The lines to transcribe run from the top of the material below to the line with "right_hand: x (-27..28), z", inclusive. Leave the pictures behind.

DATA BLOCK

# # #

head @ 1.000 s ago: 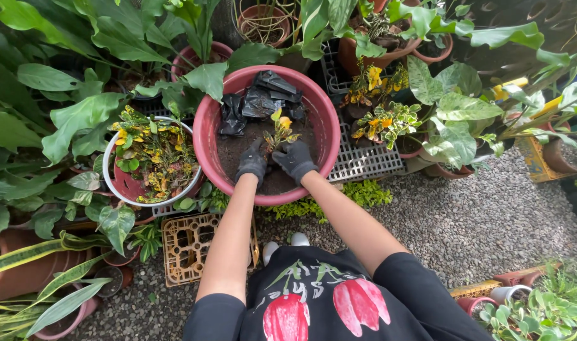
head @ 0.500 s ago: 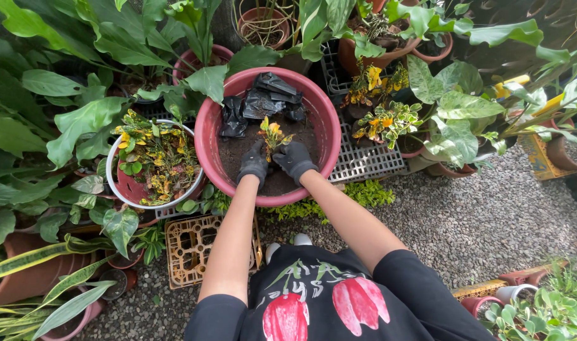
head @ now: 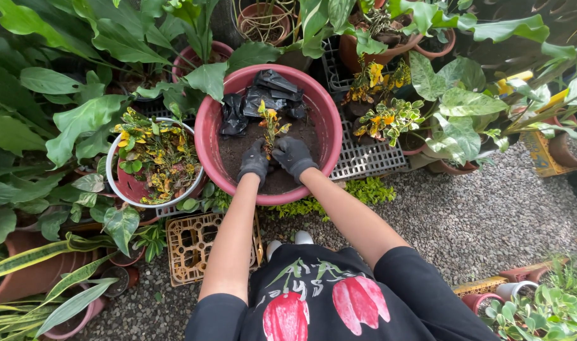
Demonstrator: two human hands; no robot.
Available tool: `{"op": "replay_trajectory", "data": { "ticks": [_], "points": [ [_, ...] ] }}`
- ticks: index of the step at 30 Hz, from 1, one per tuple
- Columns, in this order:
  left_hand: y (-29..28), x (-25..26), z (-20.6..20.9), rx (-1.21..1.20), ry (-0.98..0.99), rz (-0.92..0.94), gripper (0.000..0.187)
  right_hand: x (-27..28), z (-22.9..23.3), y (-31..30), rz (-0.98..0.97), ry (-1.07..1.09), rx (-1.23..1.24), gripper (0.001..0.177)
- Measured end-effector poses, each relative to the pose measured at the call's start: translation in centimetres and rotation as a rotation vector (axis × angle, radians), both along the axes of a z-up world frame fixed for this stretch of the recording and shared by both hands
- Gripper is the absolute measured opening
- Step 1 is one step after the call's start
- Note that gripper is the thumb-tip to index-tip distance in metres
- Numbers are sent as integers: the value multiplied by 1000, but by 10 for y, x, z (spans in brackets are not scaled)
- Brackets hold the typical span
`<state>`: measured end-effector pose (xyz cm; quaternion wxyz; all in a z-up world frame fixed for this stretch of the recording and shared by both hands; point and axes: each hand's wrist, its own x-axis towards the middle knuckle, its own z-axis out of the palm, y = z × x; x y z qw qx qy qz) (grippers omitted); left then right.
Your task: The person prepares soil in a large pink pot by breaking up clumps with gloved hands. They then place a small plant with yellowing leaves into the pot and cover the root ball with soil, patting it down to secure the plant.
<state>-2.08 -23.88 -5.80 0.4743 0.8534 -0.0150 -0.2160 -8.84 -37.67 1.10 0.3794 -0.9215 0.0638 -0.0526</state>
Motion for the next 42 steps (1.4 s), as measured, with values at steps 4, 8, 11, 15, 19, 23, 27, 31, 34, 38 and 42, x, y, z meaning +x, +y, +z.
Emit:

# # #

EXERCISE ANSWER
head @ 1.000 s ago: 
head @ 0.500 s ago: 
head @ now: 
Demonstrator: two human hands; no robot.
Available tool: `{"op": "replay_trajectory", "data": { "ticks": [_], "points": [ [_, ...] ] }}`
- ticks: index of the step at 30 Hz, from 1, one per tuple
- Columns, in this order:
  left_hand: y (-29..28), x (-25..26), z (-20.6..20.9), rx (-1.21..1.20), ry (-0.98..0.99), rz (-0.92..0.94), gripper (0.000..0.187)
  right_hand: x (-27..28), z (-22.9..23.3), y (-31..30), rz (-0.98..0.97), ry (-1.07..1.09), rx (-1.23..1.24), gripper (0.001..0.177)

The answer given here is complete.